* **Exercise requirements**:
Within the records that follow, find every line containing the string "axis". Copy those lines.

[Extracted data entries]
━━━━━━━━━━

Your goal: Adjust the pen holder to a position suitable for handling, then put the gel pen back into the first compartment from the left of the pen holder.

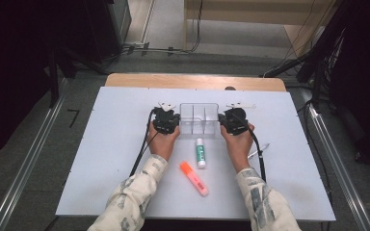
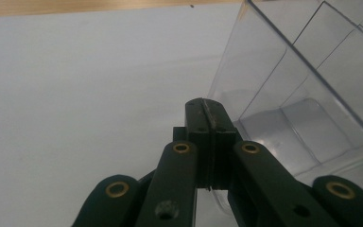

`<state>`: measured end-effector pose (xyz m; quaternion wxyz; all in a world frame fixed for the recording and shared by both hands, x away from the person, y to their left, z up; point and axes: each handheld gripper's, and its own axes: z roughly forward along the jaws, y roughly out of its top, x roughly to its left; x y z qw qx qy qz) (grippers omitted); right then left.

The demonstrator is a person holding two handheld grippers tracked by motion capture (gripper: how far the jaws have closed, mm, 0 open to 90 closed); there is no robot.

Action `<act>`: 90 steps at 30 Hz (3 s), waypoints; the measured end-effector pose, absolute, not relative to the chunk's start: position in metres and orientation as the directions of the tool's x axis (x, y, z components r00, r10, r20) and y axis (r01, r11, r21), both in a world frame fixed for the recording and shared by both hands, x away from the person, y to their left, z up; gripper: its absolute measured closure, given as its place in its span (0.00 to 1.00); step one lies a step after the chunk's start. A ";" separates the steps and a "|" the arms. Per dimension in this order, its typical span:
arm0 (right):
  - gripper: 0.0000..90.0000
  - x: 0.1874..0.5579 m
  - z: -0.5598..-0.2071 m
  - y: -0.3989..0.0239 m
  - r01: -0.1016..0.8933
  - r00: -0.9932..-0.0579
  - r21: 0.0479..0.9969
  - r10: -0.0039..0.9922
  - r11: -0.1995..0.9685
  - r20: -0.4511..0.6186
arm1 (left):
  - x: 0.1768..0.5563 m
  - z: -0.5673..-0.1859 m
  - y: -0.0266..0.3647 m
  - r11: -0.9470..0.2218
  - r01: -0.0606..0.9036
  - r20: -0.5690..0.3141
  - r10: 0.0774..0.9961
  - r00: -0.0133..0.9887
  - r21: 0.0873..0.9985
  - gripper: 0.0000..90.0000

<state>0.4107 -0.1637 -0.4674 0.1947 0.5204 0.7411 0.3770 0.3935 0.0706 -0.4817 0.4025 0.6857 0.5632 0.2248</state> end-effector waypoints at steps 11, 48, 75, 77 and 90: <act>0.98 0.412 -0.466 -0.176 0.627 -0.363 0.761 0.927 0.165 0.098 | 0.397 -0.482 0.060 -0.036 0.594 -0.154 0.952 0.266 0.804 1.00; 0.42 0.356 -0.460 -0.228 0.617 -0.388 0.760 0.919 0.202 0.071 | 0.307 -0.480 0.170 -0.016 0.560 -0.056 0.992 0.111 0.828 0.32; 0.33 0.297 -0.476 -0.286 0.650 -0.301 0.750 0.948 0.123 0.106 | 0.270 -0.488 0.232 0.067 0.565 -0.086 0.996 0.006 0.822 0.29; 0.33 0.297 -0.477 -0.287 0.656 -0.296 0.745 0.949 0.120 0.107 | 0.271 -0.488 0.232 0.066 0.564 -0.085 0.996 0.007 0.823 0.29; 0.32 0.298 -0.481 -0.291 0.666 -0.270 0.739 0.957 0.106 0.107 | 0.272 -0.488 0.232 0.068 0.564 -0.087 0.996 0.006 0.823 0.29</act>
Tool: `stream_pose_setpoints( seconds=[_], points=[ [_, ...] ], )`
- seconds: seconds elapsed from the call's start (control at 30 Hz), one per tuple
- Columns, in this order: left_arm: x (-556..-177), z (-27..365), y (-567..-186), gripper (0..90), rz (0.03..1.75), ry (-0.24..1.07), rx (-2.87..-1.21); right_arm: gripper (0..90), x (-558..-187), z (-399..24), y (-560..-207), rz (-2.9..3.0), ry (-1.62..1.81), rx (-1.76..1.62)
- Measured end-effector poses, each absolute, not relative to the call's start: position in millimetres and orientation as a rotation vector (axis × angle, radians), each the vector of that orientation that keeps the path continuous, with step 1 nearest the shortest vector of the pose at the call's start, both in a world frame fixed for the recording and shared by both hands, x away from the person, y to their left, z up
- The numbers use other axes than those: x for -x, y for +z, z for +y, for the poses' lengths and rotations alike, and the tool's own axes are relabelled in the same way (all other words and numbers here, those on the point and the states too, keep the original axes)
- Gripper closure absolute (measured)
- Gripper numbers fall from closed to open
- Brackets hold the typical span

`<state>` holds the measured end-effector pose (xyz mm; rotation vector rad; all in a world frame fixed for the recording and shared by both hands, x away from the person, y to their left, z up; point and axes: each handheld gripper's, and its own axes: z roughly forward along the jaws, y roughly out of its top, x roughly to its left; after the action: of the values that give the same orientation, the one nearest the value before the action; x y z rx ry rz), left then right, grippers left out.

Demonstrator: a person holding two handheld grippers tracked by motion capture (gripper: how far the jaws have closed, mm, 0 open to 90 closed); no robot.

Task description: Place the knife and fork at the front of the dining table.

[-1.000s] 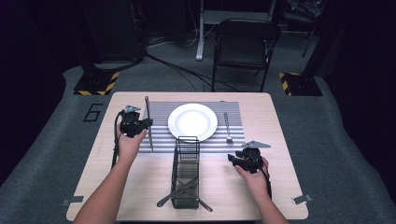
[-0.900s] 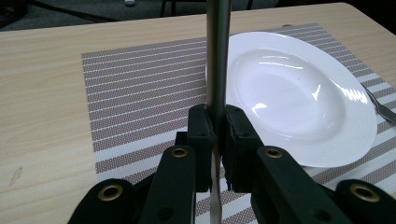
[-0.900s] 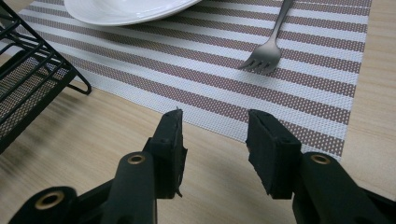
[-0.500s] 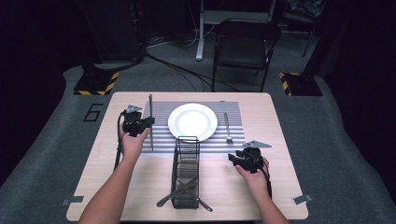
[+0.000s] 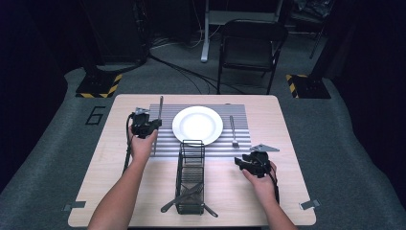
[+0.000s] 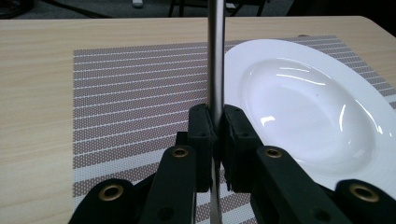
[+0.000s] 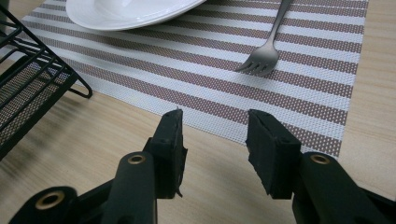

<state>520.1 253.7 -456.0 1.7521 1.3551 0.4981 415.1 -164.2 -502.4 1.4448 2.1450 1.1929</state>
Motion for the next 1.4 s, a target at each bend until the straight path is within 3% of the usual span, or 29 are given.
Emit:
stream_pose_setpoints(
  seconds=[1.4],
  points=[
    [-574.4,224.5,-490.2,82.3,1.745,0.485,-1.628,56.5,-415.4,-165.7,-502.2,2.142,1.228,-1.444]
  ],
)
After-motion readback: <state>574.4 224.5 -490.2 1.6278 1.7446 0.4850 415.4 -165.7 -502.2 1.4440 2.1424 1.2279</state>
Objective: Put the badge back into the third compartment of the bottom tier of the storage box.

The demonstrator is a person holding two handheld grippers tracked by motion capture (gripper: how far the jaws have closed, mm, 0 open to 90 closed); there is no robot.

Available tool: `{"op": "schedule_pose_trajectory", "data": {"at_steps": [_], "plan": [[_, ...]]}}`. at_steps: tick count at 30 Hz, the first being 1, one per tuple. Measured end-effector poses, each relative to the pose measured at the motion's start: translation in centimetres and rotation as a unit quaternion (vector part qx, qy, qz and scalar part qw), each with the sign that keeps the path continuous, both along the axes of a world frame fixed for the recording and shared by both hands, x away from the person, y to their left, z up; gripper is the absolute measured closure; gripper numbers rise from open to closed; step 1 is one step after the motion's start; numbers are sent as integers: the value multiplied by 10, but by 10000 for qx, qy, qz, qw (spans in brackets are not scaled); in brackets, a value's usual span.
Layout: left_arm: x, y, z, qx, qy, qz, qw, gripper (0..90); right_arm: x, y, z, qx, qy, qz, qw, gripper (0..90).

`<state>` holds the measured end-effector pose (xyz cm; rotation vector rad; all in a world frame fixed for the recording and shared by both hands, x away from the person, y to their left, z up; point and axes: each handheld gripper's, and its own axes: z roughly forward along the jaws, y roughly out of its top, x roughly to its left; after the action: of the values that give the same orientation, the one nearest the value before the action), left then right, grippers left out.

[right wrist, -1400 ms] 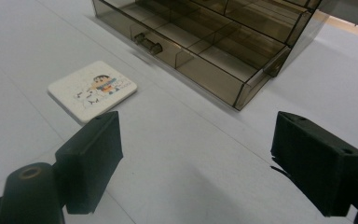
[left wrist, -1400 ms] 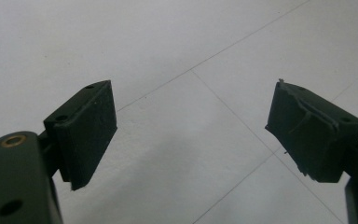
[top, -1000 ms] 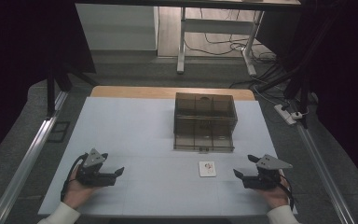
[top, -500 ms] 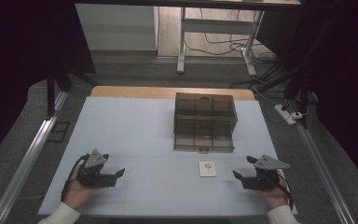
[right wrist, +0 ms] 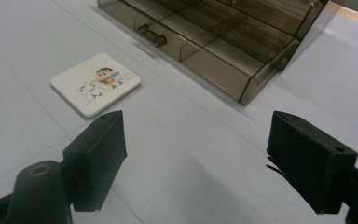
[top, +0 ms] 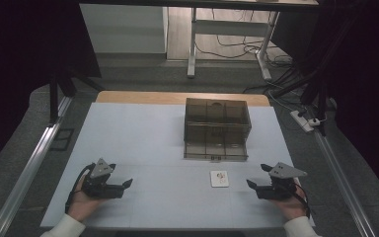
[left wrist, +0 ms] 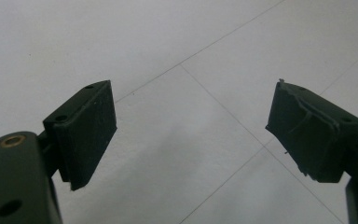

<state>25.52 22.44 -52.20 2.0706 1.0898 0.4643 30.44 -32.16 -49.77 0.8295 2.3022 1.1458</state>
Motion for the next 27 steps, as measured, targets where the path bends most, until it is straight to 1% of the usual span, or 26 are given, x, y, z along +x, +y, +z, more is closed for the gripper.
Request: {"op": "schedule_pose_trajectory", "data": {"at_steps": [1,3,7,10,11,14,17,23,27], "plan": [[0,0,0,2,1,-4,10000,152,0,2,4,48,28,40,10000,208],[0,0,0,-3,-2,-16,10000,152,1,6,12,31,23,119,9999,218],[0,1,0,-27,-8,-24,10000,152,5,16,21,-139,72,306,9994,219],[0,1,0,-41,-19,-6,10000,152,9,24,27,-158,77,418,9990,218],[0,1,0,-41,-22,-5,10000,152,10,27,29,-203,87,472,9986,217],[0,2,0,-36,-20,-3,10000,152,14,36,34,-276,143,638,9975,214],[0,1,0,-31,-5,-2,10000,152,16,43,37,-317,210,738,9965,214],[1,0,-1,-11,10,-18,10000,152,21,56,44,-441,278,1012,9935,214],[0,1,0,-29,2,1,10000,153,24,64,45,-489,377,1169,9912,214]]}}
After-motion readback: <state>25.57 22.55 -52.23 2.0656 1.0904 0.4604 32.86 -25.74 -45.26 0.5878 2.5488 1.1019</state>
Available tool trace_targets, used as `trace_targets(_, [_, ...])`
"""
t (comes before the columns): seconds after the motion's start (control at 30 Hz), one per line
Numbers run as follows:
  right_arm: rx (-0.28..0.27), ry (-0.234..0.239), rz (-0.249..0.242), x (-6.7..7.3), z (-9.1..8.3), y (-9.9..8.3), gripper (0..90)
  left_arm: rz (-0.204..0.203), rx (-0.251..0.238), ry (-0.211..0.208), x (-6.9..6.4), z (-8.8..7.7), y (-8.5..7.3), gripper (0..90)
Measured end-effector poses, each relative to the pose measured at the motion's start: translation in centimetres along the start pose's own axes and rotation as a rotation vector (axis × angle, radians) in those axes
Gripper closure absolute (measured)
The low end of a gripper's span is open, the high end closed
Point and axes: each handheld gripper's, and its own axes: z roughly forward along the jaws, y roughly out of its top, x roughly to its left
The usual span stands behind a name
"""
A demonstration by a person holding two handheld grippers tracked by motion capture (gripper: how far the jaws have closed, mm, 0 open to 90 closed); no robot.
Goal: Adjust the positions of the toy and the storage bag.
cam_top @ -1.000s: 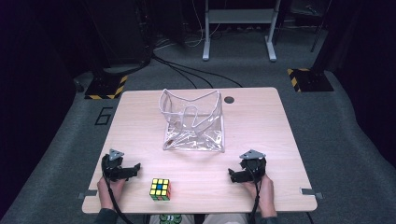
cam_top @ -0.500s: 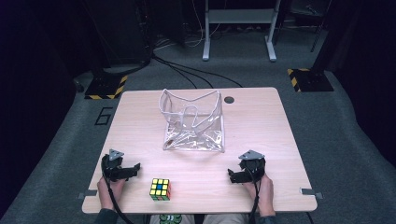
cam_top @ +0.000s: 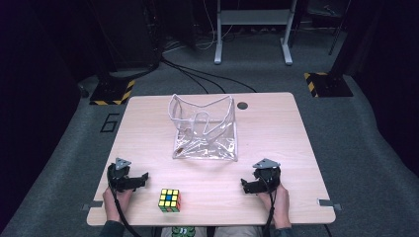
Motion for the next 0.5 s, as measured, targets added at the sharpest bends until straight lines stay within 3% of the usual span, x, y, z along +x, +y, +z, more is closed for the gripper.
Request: trace_targets(0.5, [-0.001,-0.004,0.001,-0.11,0.06,0.03,0.2,-0.006,-0.007,0.002,0.12,-0.22,-0.15,7.4])
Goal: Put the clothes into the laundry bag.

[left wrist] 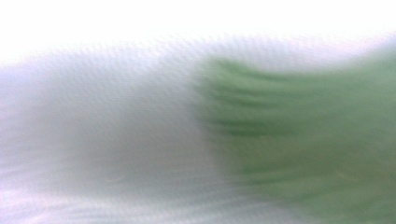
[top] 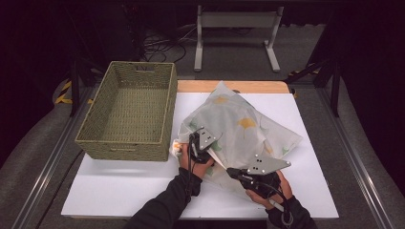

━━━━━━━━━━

* **Exercise solution**:
Action `<act>`: 90 steps at 30 Hz (3 s), waypoints; the measured end-effector pose, absolute, not relative to the chunk's start: position in metres and orientation as the directions of the tool's x axis (x, y, z components r00, r10, r20) and y axis (r01, r11, r21), both in a world frame fixed for the recording and shared by both hands, x away from the person, y to their left, z up; gripper: its absolute measured closure, given as its place in its span (0.00 to 1.00); step one lies a step after the chunk's start. A ";" separates the steps and a "|" the arms. Per dimension in this order, its typical span:
- Measured end-effector poses, each absolute, not relative to the call's start: position in millimetres and orientation as a rotation vector (axis × angle, radians), each the vector of that orientation that keeps the path continuous, with step 1 nearest the shortest vector of the pose at the call's start, both in a world frame fixed for the recording and shared by both hands, x away from the person, y to their left, z up
Measured end-effector poses, each relative to the pose measured at the motion's start: translation in centimetres along the start pose's own axes and rotation as a rotation vector (axis × angle, radians) in those axes

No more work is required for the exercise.